Data processing and analysis

mayacakmak commented 3 years ago

We can move discussion about data to this issue.

One initial TODO:

[x] Write a script that converts (probably a subset of) the data into a CSV (spreadsheet compatible) format so we can more easily browse, take notes on, code, etc. open ended answers

kavidey commented 3 years ago

This script converts the json data into two csv files. One contains cycle data, and the other contains questionnaire responses. The original json file, along with the two csv files are uploaded to this google drive folder: https://drive.google.com/drive/u/0/folders/1R89qRGApJjWt0EQz45dtSLZaQNc5mKGz The two output csv files are also in the data-processing folder

The cycle file only contains general data about each cycle (cycle length, target position/rotation/threshXY/threshXY, user id, interface type, etc.) It does not have data about any individual actions that the user took.

The only included cycles were cycles completed on the testing page and by users whos, user ID we logged as having completed this round of the study.

mayacakmak commented 3 years ago

Excellent! @csemecu can you give it a try?

csemecu commented 3 years ago

Yes!
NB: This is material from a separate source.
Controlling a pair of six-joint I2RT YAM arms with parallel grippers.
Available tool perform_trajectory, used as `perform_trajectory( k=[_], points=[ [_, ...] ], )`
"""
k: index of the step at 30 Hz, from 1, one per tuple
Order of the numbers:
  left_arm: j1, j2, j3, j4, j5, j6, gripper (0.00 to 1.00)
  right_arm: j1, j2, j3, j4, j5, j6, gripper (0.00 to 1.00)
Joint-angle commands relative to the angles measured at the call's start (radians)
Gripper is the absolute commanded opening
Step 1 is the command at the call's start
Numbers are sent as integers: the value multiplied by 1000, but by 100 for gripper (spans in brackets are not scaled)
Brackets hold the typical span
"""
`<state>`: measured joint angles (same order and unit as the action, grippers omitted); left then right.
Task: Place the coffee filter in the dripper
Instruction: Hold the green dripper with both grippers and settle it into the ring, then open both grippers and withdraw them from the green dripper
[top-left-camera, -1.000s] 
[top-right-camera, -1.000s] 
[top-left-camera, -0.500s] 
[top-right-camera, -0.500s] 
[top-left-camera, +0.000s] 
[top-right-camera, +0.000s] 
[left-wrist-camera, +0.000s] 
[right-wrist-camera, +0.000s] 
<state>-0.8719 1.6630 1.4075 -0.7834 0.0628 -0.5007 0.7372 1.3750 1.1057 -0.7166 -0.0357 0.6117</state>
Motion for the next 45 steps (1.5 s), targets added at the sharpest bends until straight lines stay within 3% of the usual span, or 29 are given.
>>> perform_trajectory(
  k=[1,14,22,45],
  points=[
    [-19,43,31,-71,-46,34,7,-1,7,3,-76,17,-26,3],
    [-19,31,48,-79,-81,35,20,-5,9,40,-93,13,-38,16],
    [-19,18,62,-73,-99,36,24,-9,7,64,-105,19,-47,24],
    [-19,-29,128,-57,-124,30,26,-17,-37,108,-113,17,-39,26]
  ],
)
I will take a look at the data and start running some preliminary analyses with SPSS. I'll update you both early next week. One thing I was asking Kavi is if these files are de-identified, I'm thinking so.

kavidey commented 3 years ago

The results of the second batch are done processing. I added new files to the google drive folder. They are a combination of both batches (let me know if we want separate ones).
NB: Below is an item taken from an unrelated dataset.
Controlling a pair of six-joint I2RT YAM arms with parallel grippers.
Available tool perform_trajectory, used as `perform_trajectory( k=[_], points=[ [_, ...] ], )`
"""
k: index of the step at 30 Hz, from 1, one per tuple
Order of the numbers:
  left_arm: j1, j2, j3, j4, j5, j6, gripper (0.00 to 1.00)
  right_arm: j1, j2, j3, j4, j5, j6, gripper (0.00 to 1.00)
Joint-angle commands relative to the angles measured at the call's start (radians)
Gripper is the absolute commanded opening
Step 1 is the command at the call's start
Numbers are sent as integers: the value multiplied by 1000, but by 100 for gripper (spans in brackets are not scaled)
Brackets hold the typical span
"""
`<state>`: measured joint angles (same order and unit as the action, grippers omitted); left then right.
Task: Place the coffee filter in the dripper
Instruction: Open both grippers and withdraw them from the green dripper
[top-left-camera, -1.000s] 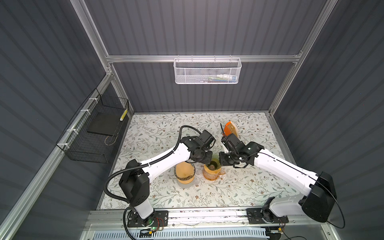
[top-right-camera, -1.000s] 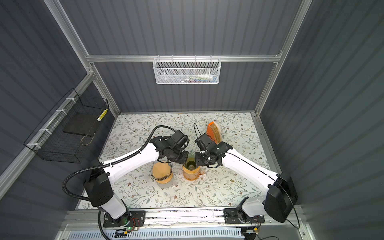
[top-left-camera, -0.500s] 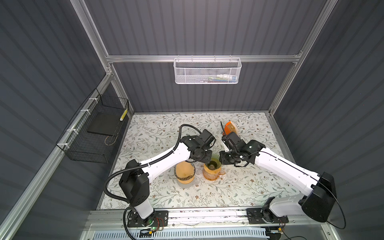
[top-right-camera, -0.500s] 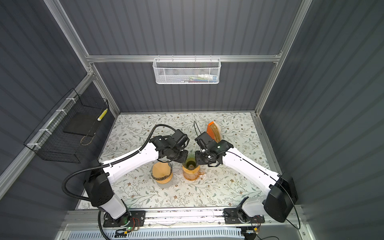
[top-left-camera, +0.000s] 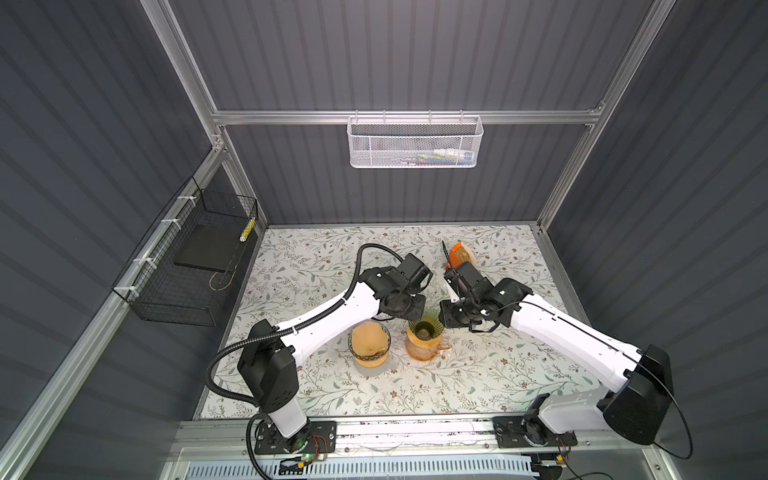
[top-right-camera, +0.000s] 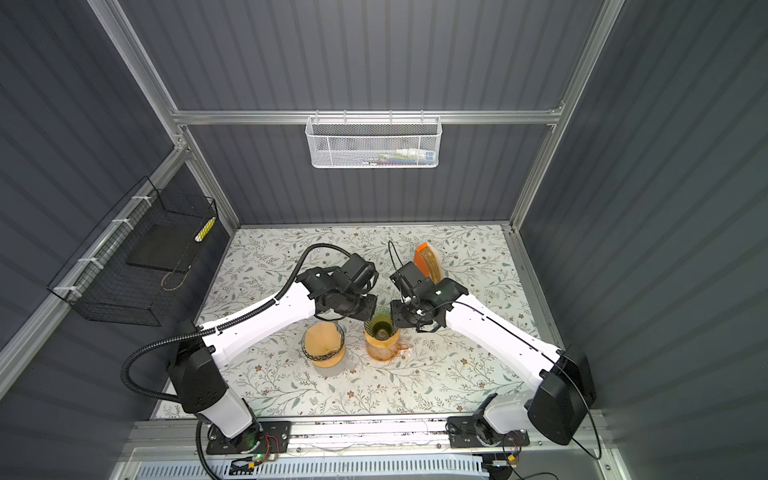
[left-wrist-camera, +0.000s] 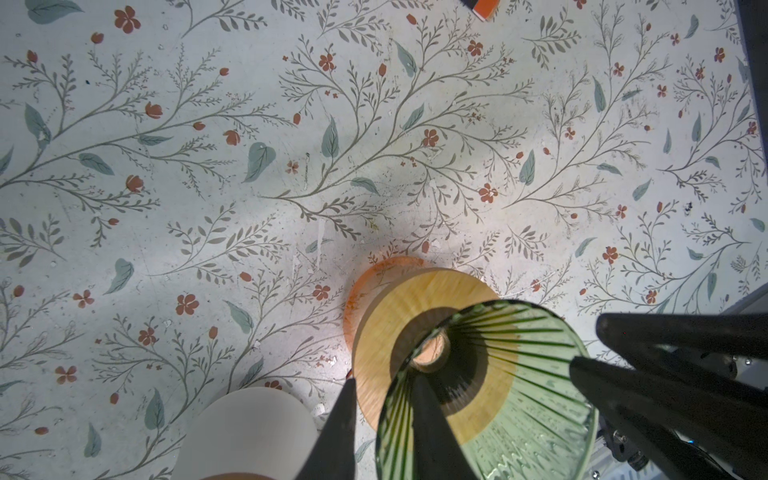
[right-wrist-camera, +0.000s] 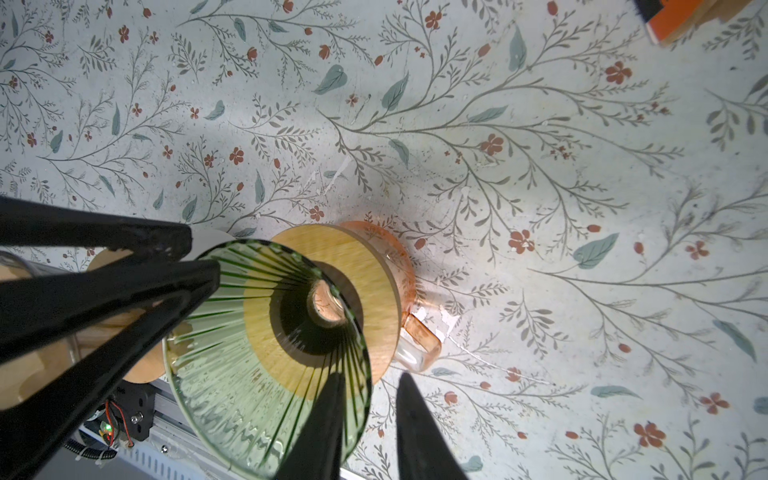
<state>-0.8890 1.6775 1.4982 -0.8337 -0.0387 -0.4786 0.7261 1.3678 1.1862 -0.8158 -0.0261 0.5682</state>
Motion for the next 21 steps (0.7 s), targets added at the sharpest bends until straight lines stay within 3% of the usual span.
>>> perform_trajectory(
  k=[1,12,21],
  points=[
    [-2,-48,40,-4,-27,6,26,-6,-35,31,-11,8,3,26],
    [2,-116,42,57,-115,-39,26,-28,-120,32,-2,17,-23,26],
    [29,-167,2,74,-75,-52,22,-75,-155,17,-10,-1,-45,21]
  ],
)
mayacakmak commented 3 years ago

Started combining/summarizing data in this spreadsheet for quick checks and visualization: https://docs.google.com/spreadsheets/d/1snU2Rs7UUd3au_3eSIWlyoQcLhFxicjWH2Oe_wAJIBo/edit?usp=sharing (in the same folder as the raw data)

mayacakmak commented 3 years ago

I've cleaned up the data in the spreadsheet, only including participants with a unique ID that has exactly 36 cycles associated--that is 156 out of 192 entries. @KaviMD we might want to remove those who do not have 36 cycles in the data processing pipeline already, but the spreadsheet can now handle mixed data to be pasted in. There were a few other small corruptions in the data, like the questionnaire answers being mis-ordered (probably due to some parts missing) but those were all eliminated anyways due to the number of cycles corruption.
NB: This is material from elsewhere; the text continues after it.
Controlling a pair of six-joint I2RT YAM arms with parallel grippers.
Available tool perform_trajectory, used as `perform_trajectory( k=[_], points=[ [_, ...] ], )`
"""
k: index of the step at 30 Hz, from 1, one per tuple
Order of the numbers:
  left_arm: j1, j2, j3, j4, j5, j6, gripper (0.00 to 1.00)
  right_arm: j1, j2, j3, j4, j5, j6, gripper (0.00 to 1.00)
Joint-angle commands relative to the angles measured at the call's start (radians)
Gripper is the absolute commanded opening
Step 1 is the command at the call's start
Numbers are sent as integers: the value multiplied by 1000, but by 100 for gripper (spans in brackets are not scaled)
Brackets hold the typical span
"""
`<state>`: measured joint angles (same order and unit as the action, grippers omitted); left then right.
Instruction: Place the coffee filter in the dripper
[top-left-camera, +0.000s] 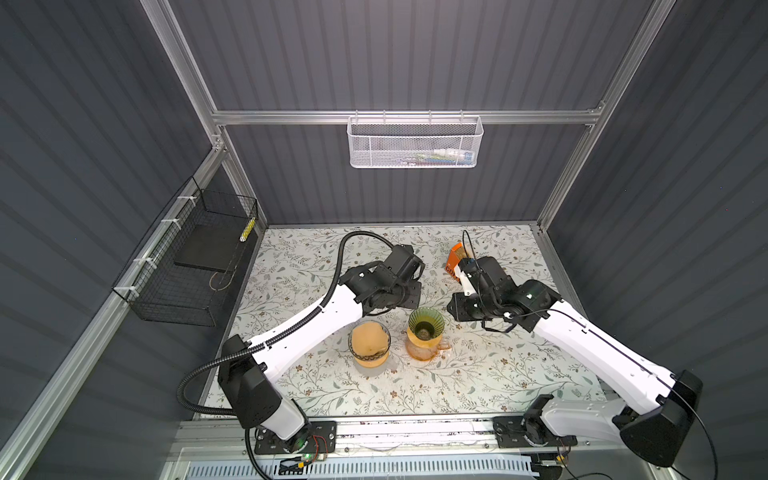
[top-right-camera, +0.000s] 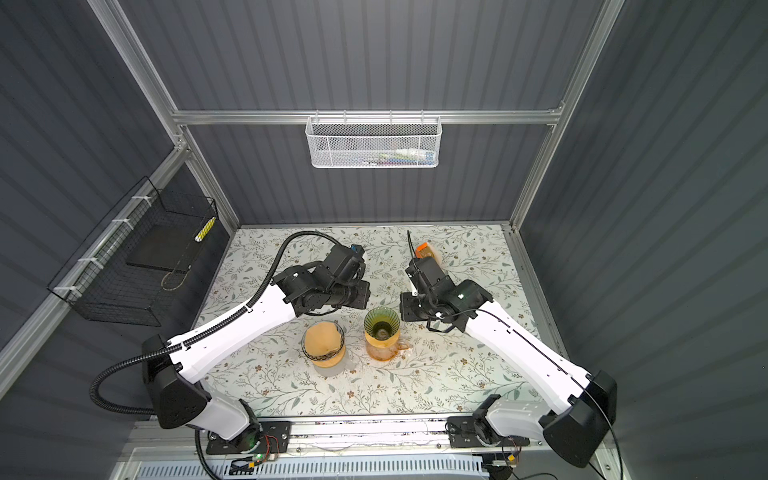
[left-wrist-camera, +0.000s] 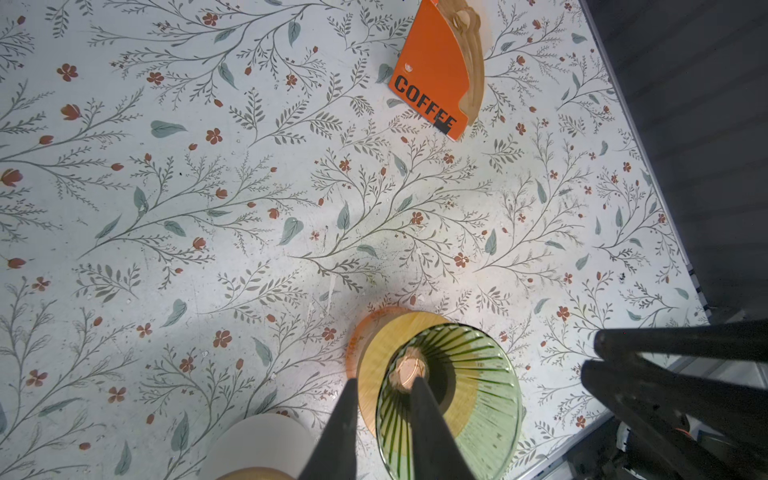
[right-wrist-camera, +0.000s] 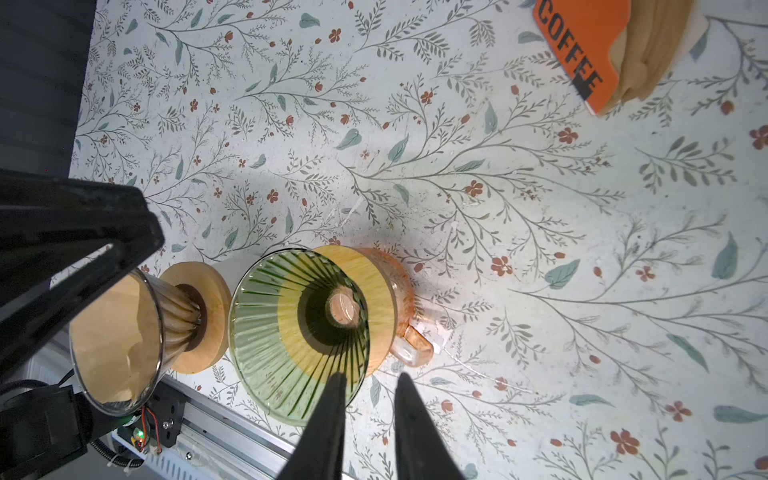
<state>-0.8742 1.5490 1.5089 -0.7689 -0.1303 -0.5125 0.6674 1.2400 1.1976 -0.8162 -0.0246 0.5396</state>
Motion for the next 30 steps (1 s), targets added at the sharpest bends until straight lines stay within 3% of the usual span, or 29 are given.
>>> perform_trajectory(
  k=[1,18,30],
  points=[
    [18,-45,-21,21,37,-20,21,-21,-34,2,-4,-14,-19,20],
    [23,-71,-207,55,261,-34,13,-14,-41,-165,107,-166,34,14],
    [24,-59,-236,47,267,-48,9,3,-8,-178,131,-161,37,12]
  ],
)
Based on the distribution of the valid data I updated the 'todo' numbers in the database to run another batch (trying to get to 30 per condition but will likely have a drop with similar issues). I hope I got the ordering of the interfaces correct :) Working on getting the previous workers qualified so we can exclude them, will then start the next data collection.

csemecu commented 3 years ago

Yesterday I sent out an email with the results I got from SPSS. I used 166 participants. The ones that had more than 36 cycles I only used the first 36 and discarded the rest. But I can run everything again with those 156 that you mention. I added the exported results as an htm file in the drive folder

There are four significant groupings of the control types: target and targetdrag show no statistical difference between them. I also plotted each control types with multiple bars to show click and press/release. The interface that benefits the most is the panel one so maybe that is something to discuss if we want to keep that interface as one of the accessible ones to be implemented with that transition.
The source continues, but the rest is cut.